__WHAT YOU NEED TO DO__.
Output the data below only from the line containing "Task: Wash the" up to and including the line containing "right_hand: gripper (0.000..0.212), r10", exact and with the pictures left out.

__DATASET__.
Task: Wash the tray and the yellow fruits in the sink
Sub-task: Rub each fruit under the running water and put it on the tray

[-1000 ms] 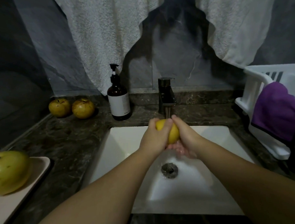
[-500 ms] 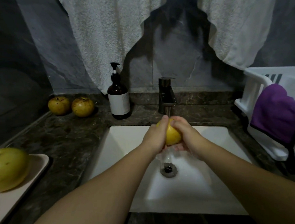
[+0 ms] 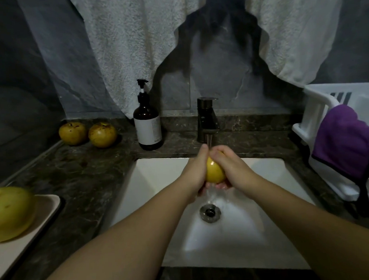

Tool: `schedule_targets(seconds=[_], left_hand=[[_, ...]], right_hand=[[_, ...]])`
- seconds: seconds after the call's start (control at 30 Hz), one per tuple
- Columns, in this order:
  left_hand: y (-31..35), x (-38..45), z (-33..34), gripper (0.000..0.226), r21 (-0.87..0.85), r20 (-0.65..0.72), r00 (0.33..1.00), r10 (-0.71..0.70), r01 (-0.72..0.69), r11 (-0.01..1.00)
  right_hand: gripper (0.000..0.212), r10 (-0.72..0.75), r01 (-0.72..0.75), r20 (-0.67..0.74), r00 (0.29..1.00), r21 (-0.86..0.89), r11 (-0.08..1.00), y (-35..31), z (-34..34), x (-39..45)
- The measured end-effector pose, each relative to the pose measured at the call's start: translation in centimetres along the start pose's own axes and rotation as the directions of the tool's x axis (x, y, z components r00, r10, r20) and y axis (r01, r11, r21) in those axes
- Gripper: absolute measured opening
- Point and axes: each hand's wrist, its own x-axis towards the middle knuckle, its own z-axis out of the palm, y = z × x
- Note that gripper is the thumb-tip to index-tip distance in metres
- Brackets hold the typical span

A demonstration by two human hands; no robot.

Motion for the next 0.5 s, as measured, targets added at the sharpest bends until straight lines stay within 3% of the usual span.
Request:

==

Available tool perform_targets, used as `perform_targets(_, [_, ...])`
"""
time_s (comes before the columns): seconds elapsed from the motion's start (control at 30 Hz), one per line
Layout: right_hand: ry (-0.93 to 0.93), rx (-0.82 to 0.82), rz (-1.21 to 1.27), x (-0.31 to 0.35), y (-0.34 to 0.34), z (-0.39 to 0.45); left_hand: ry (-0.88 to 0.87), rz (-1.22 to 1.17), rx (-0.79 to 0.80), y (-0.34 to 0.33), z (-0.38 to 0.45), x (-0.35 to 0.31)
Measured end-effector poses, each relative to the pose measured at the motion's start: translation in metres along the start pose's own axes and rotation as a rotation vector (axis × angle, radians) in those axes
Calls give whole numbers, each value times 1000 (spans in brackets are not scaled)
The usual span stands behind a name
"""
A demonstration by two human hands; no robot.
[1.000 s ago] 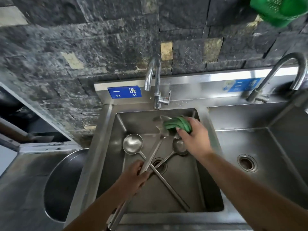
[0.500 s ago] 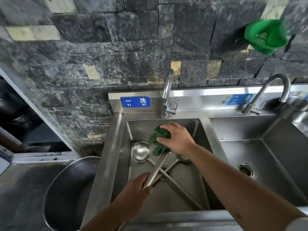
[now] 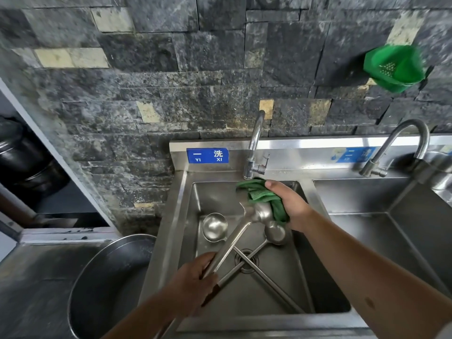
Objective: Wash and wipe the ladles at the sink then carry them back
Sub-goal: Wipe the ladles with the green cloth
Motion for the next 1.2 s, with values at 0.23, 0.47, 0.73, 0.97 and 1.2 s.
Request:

__EXERCISE RESULT__.
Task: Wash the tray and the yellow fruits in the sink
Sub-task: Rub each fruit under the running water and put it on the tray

[-1000 ms] 
[-500 ms] 
[+0 ms] 

Tool: `schedule_targets(seconds=[_], left_hand=[[_, ...]], right_hand=[[_, ...]])`
- seconds: seconds after the call's start (control at 30 Hz), one per tuple
- Columns, in this order:
  left_hand: y (-31..35), x (-38..45), z (-33..34), gripper (0.000..0.226), r21 (-0.87..0.85), r20 (-0.65..0.72), r00 (0.33..1.00), r10 (-0.71..0.70), r01 (-0.72..0.69), r11 (-0.01..1.00)
  right_hand: gripper (0.000..0.212), r10 (-0.72..0.75), r01 (-0.72..0.75), r20 (-0.67..0.74), r00 (0.29..1.00), r21 (-0.86..0.89), r11 (-0.08..1.00), y (-35..31), z (-34..34), x (-39..45)

There's nothing left to add to the answer.